Scan the material below and report how many lines include the string "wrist"; nothing else belongs in the reply.

Given data:
# # # # #

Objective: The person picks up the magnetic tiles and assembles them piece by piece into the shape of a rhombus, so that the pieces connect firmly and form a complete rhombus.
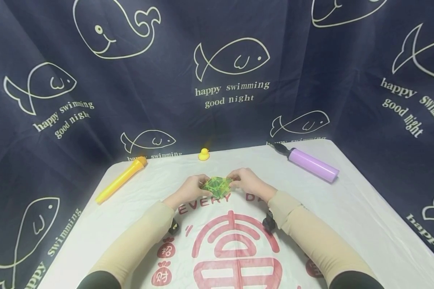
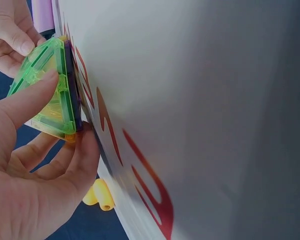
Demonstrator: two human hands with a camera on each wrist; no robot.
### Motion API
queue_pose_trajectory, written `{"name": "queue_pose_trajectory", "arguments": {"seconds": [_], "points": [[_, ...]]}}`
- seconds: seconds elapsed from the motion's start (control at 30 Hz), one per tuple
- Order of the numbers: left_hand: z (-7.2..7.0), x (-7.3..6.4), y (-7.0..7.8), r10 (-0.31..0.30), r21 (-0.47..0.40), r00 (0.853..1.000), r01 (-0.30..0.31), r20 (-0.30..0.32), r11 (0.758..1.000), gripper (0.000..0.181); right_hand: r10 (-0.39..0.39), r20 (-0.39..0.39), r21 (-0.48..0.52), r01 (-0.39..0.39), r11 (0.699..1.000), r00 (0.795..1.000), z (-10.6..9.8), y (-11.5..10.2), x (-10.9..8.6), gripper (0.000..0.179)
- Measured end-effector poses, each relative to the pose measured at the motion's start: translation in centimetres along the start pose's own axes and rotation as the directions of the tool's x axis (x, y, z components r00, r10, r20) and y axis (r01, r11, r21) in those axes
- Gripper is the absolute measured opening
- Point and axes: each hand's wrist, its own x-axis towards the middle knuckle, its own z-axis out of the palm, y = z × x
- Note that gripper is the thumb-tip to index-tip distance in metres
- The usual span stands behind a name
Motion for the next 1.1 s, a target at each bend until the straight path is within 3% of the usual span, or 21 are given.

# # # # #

Solution for this problem: 2